Train station in Rio de Janeiro, Brazil

The Barão de Mauá Station (also known as the Leopoldina Station) is a former train station in Rio de Janeiro, Brazil. The station, named after Irineu Evangelista de Sousa, was constructed in 1926 as the Rio terminus of the Leopoldina Railway. Designed by Scottish architect Robert Prentice, the building is four storeys tall and initially included a British embassy in addition to its railway platforms. The station served as a significant intercity terminus for much of its existence until the late 20th century when long-distance rail travel in Brazil effectively ceased following the privatization of railways. The station was finally closed to rail traffic in 2001 after an accident where an EMU train lost control of its brakes and collided with one of the platform pillars.
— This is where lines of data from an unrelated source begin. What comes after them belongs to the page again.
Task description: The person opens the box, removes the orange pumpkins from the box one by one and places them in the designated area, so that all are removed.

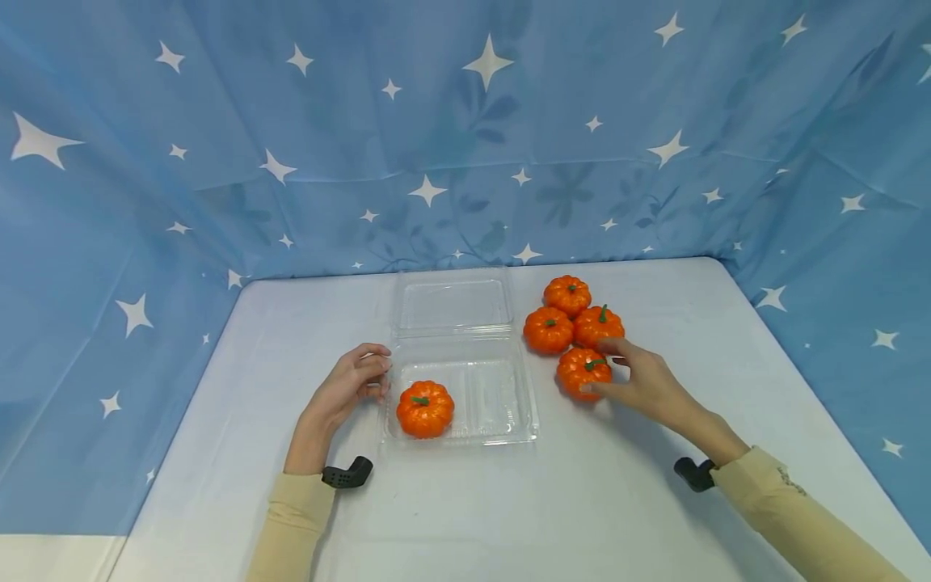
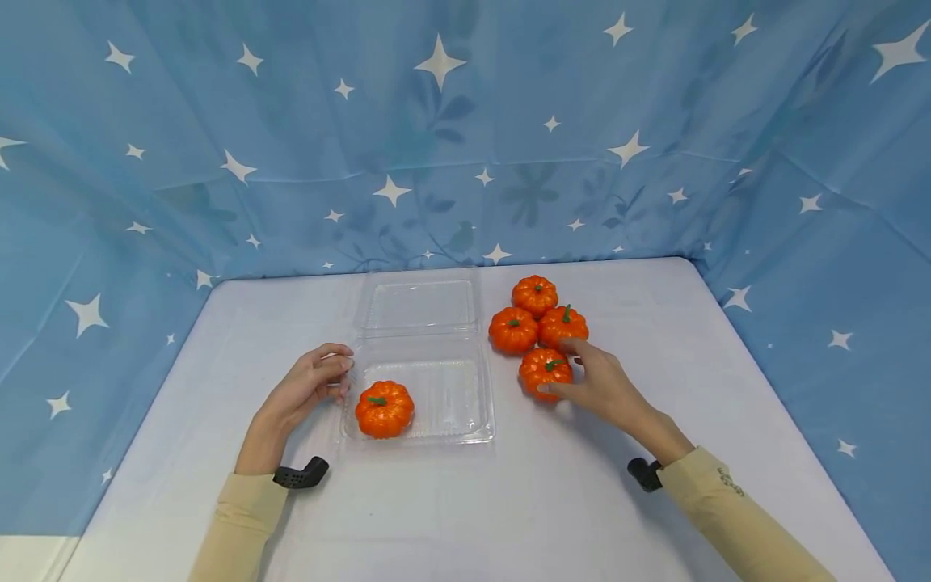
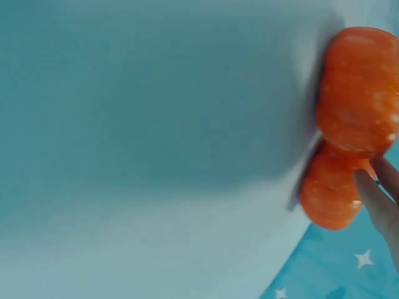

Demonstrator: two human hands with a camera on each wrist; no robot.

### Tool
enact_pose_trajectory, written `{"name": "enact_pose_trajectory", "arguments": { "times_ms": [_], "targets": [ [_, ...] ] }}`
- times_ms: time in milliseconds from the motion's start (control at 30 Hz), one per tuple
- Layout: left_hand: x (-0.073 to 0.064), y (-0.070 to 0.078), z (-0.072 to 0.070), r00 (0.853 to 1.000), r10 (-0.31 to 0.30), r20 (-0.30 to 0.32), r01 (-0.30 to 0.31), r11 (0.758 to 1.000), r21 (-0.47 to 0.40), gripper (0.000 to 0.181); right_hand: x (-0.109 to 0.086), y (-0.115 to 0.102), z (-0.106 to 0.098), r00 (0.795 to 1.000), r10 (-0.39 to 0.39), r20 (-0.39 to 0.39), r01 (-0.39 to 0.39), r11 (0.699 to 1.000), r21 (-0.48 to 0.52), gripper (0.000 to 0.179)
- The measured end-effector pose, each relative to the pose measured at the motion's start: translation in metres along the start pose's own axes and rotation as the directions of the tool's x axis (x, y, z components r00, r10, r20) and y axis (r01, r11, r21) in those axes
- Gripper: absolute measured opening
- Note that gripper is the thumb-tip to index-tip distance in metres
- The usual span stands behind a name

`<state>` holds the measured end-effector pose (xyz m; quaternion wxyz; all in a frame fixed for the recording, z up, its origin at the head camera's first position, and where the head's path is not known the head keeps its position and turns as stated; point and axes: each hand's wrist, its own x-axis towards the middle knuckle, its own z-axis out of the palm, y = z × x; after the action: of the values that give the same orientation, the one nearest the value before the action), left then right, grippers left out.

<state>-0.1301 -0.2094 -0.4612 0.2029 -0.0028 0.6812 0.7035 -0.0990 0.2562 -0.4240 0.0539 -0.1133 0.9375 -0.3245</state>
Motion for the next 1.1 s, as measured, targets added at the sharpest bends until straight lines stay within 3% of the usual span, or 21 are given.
{"name": "enact_pose_trajectory", "arguments": {
  "times_ms": [333,1100],
  "targets": [
    [0.0,-0.001,-0.002,1.0,0.005,-0.011,-0.005,1.0,0.008,0.041,0.009,-0.027,-0.004,0.989,-0.14,-0.048,0.138,0.99,-0.036,0.065],
    [0.003,-0.003,0.0,1.0,0.009,-0.01,-0.009,1.0,-0.002,0.042,0.044,-0.077,0.017,0.944,-0.305,0.129,0.296,0.952,0.081,0.068]
  ]
}}
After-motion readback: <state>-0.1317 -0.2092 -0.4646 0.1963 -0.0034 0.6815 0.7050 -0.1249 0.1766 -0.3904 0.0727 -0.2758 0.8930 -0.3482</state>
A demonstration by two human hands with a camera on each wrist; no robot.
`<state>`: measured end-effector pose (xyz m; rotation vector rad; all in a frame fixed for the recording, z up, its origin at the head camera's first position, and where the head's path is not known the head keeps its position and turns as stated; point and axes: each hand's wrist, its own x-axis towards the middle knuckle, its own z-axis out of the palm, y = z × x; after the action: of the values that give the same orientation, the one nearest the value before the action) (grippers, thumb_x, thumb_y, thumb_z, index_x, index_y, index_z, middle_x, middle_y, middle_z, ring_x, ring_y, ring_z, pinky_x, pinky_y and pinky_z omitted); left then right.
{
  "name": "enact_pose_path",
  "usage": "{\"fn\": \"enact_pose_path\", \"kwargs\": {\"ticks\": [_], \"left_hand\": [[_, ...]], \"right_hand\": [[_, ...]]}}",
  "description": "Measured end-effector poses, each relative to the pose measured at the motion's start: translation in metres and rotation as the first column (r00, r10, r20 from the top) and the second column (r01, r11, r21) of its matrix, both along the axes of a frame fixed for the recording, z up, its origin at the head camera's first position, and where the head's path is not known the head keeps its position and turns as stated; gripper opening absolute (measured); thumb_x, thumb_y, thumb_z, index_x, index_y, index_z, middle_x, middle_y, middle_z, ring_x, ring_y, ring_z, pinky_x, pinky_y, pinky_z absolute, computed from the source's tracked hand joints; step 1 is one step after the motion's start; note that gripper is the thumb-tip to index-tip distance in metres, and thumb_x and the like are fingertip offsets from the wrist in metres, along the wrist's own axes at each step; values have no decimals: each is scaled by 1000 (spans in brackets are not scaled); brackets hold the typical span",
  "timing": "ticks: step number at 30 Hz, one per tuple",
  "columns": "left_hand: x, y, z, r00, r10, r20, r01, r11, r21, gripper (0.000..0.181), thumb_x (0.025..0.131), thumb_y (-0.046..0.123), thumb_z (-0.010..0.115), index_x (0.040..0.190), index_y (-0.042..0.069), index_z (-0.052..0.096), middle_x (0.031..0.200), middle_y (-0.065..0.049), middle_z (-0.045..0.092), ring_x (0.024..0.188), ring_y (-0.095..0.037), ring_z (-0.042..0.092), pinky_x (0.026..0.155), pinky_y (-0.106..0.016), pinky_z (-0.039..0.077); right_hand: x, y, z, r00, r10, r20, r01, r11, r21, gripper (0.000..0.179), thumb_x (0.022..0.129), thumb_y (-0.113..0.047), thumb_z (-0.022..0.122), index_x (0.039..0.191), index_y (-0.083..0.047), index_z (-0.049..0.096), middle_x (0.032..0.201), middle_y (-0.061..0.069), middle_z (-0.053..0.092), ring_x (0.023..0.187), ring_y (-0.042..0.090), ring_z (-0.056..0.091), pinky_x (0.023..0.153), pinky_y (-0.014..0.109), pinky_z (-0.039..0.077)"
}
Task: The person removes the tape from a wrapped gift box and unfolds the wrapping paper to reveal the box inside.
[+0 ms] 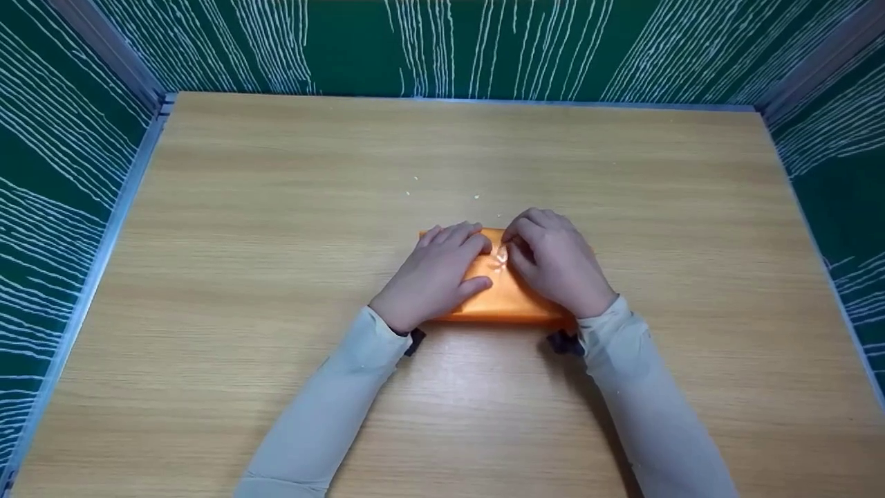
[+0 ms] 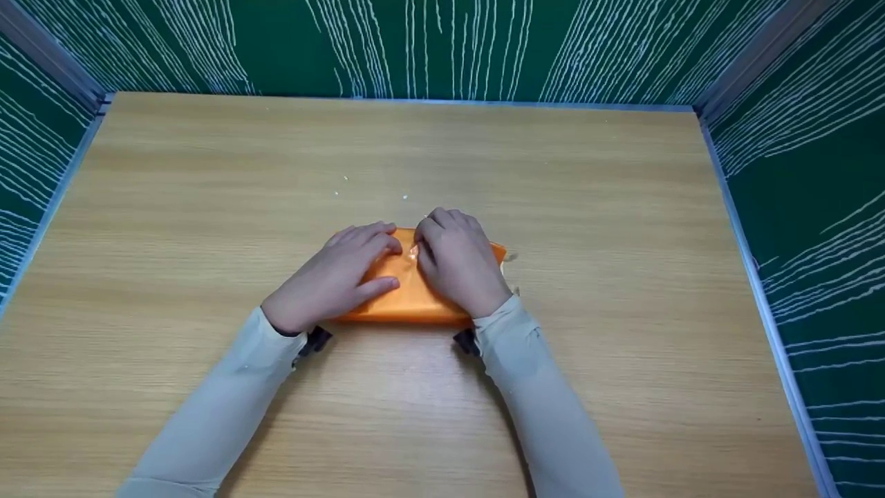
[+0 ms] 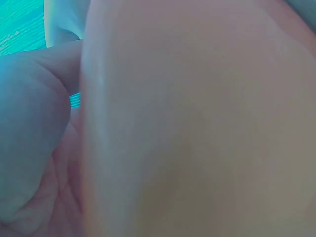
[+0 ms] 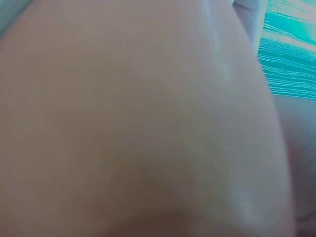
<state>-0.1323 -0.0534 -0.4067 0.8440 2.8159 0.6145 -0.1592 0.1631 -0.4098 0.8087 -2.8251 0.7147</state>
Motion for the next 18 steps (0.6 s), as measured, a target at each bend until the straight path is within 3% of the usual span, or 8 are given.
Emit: {"fn": "enact_pose_path", "kwargs": {"ticks": [9, 18], "left_hand": [[1, -1, 0, 1000, -3, 7, 3, 1000, -24, 47, 104, 42, 60, 139, 12, 56, 160, -10, 43, 152, -27, 33, 126, -49, 20], [1, 1, 0, 1000, -4, 12, 4, 999, -35, 47, 104, 42, 60, 140, 12, 56, 161, -10, 42, 152, -27, 32, 125, -48, 20]], "right_hand": [[1, 2, 0, 997, -27, 77, 25, 1000, 16, 23, 96, -15, 73, 116, -5, 74, 121, 12, 63, 114, 33, 56, 103, 50, 47], [0, 3, -4, 1000, -1, -5, 0, 999, -44, 6, 96, -12, 72, 95, -6, 74, 113, 13, 65, 108, 34, 59, 99, 51, 47]]}}
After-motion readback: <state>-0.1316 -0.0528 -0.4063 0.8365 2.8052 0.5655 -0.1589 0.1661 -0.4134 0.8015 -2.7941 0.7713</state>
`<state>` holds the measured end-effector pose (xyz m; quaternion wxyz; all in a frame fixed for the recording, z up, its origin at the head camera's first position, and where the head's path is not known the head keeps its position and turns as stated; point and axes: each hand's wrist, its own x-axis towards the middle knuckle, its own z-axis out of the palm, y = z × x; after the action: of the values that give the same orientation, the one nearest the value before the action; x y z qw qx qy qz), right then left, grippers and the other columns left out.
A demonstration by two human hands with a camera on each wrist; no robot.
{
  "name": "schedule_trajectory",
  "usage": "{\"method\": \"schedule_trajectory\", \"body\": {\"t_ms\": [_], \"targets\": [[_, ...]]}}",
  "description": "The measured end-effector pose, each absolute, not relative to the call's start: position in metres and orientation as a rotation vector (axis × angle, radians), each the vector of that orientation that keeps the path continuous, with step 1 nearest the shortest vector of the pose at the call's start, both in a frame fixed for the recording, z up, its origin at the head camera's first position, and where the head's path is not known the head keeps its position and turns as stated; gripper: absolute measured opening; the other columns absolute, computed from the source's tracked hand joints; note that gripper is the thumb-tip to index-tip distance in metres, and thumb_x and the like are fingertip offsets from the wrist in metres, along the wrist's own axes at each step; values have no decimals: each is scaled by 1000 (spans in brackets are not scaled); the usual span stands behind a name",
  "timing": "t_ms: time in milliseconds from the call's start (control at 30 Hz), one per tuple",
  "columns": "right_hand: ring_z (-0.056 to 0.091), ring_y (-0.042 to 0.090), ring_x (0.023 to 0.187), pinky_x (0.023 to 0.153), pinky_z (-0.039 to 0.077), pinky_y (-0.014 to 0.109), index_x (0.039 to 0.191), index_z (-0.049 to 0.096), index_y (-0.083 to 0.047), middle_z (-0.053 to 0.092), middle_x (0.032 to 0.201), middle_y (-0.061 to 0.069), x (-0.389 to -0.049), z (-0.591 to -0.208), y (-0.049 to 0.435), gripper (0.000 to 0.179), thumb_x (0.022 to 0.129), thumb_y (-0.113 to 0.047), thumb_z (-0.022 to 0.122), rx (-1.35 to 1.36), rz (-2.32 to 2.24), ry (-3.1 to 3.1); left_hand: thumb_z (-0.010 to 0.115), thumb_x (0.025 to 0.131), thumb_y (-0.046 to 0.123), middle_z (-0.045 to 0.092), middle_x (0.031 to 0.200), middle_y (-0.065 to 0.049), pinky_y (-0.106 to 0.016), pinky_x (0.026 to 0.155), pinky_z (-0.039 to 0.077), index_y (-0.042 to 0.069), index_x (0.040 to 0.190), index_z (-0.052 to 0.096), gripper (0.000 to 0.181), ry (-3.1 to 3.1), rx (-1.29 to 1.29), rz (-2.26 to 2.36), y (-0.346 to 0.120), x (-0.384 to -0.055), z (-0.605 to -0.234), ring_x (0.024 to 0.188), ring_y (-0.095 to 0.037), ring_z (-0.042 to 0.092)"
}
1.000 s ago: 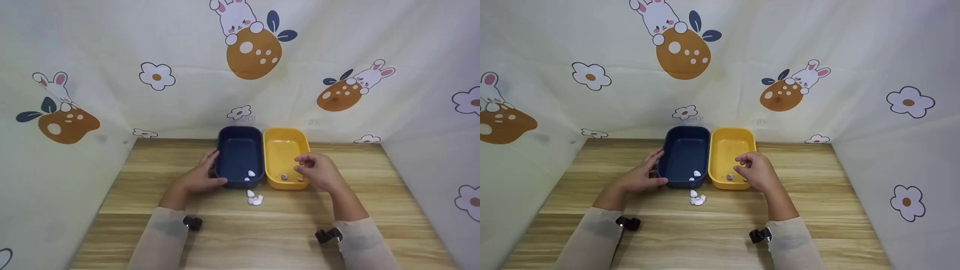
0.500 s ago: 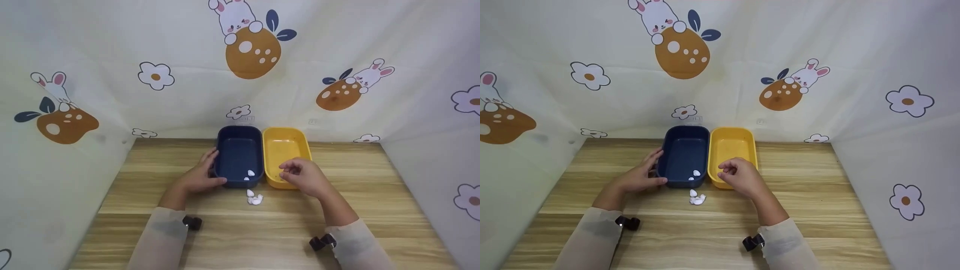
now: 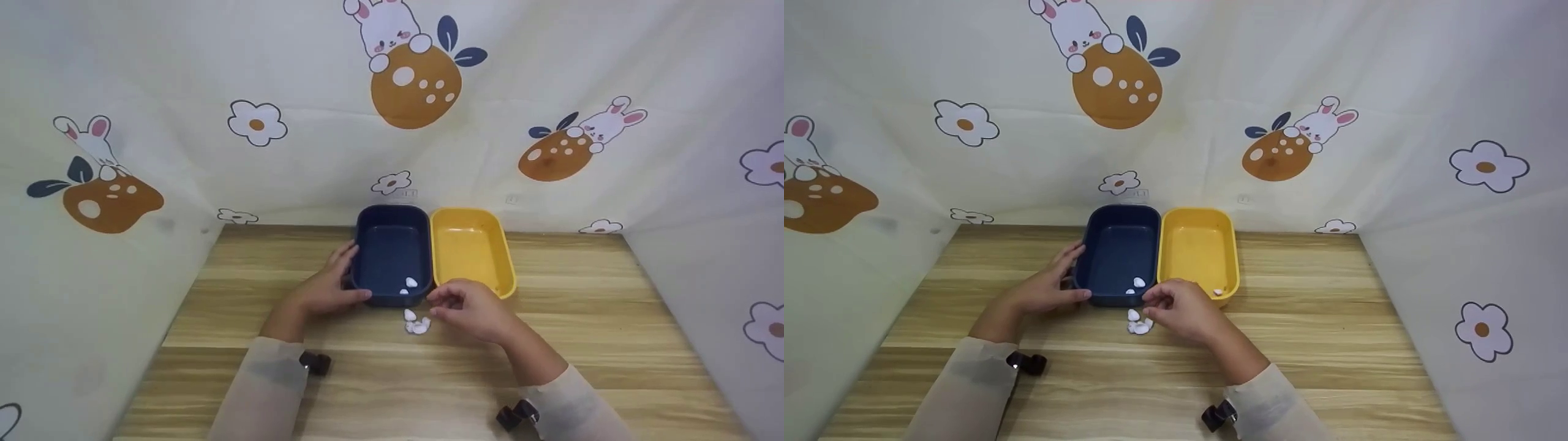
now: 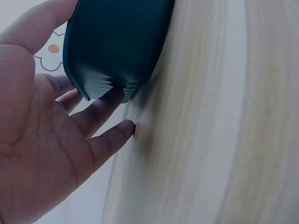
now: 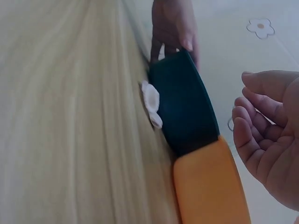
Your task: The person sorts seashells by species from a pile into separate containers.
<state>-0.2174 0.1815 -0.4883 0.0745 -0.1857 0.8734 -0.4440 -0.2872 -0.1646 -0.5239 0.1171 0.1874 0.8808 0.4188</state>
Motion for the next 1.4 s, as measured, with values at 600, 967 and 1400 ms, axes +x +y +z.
{"method": "schedule_trajectory", "body": {"t_ms": [600, 967, 1400], "targets": [[68, 14, 94, 80, 58, 25, 116, 79, -6, 77, 106, 4, -217, -518, 169, 25, 92, -11, 80, -557, -1176, 2560, 82, 88, 60, 0, 182, 3, -63, 129, 32, 23, 174, 14, 116, 2590, 559, 1181, -164, -287, -523, 161, -39, 35], [66, 18, 91, 78, 55, 26, 112, 80, -8, 74, 96, 4, -218, -529, 169, 26, 86, -3, 79, -749, -1010, 2670, 81, 89, 59, 0, 182, 2, -62, 130, 30, 20, 174, 15, 115, 2588, 580, 1200, -165, -286, -522, 162, -39, 32], [58, 12, 83, 71, 50, 25, 110, 84, -14, 70, 88, -3, -219, -529, 170, 29, 84, -2, 79, -722, -907, 2689, 82, 88, 58, -1, 182, 5, -64, 130, 30, 23, 174, 14, 115, 2574, 550, 1196, -164, -287, -523, 162, -39, 31]]}}
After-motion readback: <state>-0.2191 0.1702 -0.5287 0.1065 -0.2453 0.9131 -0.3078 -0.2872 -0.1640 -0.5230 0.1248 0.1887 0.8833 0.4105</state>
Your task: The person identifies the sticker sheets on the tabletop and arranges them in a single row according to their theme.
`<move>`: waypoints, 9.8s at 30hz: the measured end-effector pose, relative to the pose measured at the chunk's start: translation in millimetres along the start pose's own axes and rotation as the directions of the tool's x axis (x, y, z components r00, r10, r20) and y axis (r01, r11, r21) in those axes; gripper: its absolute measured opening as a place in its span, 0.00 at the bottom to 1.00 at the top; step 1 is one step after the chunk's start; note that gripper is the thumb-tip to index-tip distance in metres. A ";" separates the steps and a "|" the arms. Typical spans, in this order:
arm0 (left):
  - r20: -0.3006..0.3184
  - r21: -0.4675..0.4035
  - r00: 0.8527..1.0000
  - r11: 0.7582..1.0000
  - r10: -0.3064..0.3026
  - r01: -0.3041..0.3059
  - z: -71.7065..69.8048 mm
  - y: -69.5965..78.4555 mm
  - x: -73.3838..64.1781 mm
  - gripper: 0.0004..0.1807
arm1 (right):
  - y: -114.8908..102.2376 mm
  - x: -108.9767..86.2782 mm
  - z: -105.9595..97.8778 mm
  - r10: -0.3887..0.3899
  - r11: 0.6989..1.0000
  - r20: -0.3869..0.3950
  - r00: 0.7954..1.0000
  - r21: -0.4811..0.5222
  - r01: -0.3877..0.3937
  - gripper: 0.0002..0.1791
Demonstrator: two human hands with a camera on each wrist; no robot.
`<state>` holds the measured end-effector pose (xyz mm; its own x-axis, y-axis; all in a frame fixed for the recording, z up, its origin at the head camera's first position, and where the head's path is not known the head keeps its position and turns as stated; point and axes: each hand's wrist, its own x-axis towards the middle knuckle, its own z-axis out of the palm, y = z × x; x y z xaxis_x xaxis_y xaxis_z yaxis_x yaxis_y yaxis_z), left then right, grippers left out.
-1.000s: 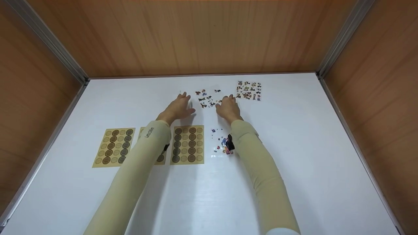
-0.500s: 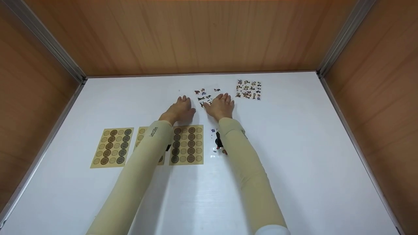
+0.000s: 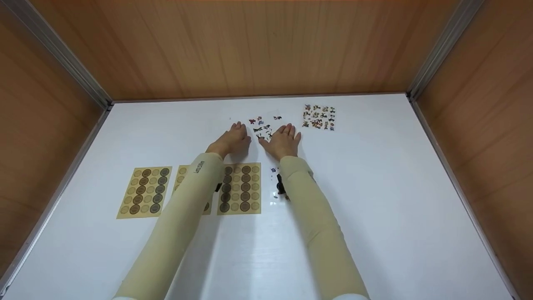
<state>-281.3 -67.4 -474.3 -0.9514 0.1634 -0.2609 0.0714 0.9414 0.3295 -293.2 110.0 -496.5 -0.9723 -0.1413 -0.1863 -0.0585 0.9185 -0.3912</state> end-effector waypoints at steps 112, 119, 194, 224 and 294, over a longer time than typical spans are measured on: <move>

All rail traffic has been diverted to the Central do Brasil Station which is the terminus for SuperVia commuter rail lines to Rio de Janeiro. Since the station's closing, there had been government proposals to reopen the station for long-distance travel, including as the terminus of a proposed high-speed rail line to São Paulo, however, other decision was taken and in February 2024, President Luiz Inácio Da Silva signed a cooperation agreement with the then-mayor of Rio de Janeiro, Eduardo Paes, under which the federal government transferred management of the station to the municipality for the space's restoration. Paes stated that the building is to be used by federal institutes, while a convention center and "Cidade do Samba 2", designed to house the warehouses for Série Ouro samba schools, are to be built at the rear of the site, alongside a *Minha Casa, Minha Vida* housing project and a Technological Educational Gymnasium. He added that there is no deadline for the completion of these projects. And it was also stated the obsolete vehicles trains and trams to be transferred to Deodoro, this includes 4 built in 1896 and an 1948 Alco FA1, all in very bad conditions, non reparable.